Work request
Please set down each line of the data again, unchanged.

Exercise data
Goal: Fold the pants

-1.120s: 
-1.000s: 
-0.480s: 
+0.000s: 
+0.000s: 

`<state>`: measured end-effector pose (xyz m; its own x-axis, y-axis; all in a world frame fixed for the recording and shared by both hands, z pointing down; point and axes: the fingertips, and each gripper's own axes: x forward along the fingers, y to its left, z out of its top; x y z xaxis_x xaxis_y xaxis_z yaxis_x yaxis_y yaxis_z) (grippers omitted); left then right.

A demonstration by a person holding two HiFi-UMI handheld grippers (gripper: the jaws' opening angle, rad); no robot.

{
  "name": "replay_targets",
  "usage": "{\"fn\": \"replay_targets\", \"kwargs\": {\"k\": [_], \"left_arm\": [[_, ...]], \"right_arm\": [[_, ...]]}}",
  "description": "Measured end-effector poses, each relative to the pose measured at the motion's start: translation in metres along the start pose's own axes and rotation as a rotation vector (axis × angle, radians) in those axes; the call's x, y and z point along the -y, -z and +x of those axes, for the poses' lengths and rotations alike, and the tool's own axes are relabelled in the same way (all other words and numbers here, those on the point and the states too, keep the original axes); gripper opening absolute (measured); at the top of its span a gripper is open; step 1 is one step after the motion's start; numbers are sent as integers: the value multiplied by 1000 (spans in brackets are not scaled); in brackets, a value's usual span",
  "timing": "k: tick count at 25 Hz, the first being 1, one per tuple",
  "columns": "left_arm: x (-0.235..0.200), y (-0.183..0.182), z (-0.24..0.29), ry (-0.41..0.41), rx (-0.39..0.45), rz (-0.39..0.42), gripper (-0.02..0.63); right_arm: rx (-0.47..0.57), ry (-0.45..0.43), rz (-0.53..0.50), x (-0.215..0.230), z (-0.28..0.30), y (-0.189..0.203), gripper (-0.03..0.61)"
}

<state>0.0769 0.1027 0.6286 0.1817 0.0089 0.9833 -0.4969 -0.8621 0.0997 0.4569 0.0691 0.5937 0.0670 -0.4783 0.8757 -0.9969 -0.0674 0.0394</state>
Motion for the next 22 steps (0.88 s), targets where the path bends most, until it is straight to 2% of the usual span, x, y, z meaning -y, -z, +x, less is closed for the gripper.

Result of this task
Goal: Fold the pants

-1.120s: 
-1.000s: 
-0.480s: 
+0.000s: 
+0.000s: 

`<state>`: measured end-effector pose (xyz m; its own x-axis, y-axis; all in a world frame fixed for the recording and shared by both hands, z pointing down; point and axes: the fingertips, and each gripper's own axes: x forward along the fingers, y to its left, z out of its top; x y z xaxis_x xaxis_y xaxis_z yaxis_x yaxis_y yaxis_z) (grippers omitted); left then right.

A demonstration by a person holding two HiFi-UMI handheld grippers (gripper: the jaws' opening angle, rad); no robot.

{
  "name": "replay_targets",
  "usage": "{\"fn\": \"replay_targets\", \"kwargs\": {\"k\": [_], \"left_arm\": [[_, ...]], \"right_arm\": [[_, ...]]}}",
  "description": "Measured end-effector poses, each relative to the pose measured at the motion's start: translation in metres along the start pose's own axes and rotation as a rotation vector (axis × angle, radians) in those axes; the call's x, y and z point along the -y, -z and +x of those axes, for the poses' lengths and rotations alike, and the tool's own axes are relabelled in the same way (all other words and numbers here, those on the point and the states too, keep the original axes); gripper opening absolute (measured); at the top of its span a gripper is open; step 1 is one step after the motion's start; numbers are sent as integers: the value multiplied by 1000 (spans in brackets are not scaled); in brackets, a value's usual span",
  "timing": "k: tick count at 25 Hz, the first being 1, one per tuple",
  "columns": "left_arm: x (-0.235..0.200), y (-0.183..0.182), z (-0.24..0.29), ry (-0.41..0.41), rx (-0.39..0.45), rz (-0.39..0.42), gripper (-0.02..0.63); right_arm: rx (-0.47..0.57), ry (-0.45..0.43), rz (-0.53..0.50), x (-0.215..0.230), z (-0.28..0.30), y (-0.189..0.203), gripper (-0.03..0.61)"
}

<state>0.0769 0.1027 0.6286 0.1817 0.0089 0.9833 -0.4969 -0.8621 0.0997 0.4569 0.0691 0.5937 0.0670 -0.4783 0.8757 -0.9969 -0.0674 0.0394</state>
Motion for the next 22 steps (0.88 s), targets where the path bends most, until it is straight to 2% of the usual span, x, y, z meaning -y, -z, +x, less is closed for the gripper.

No further response is required.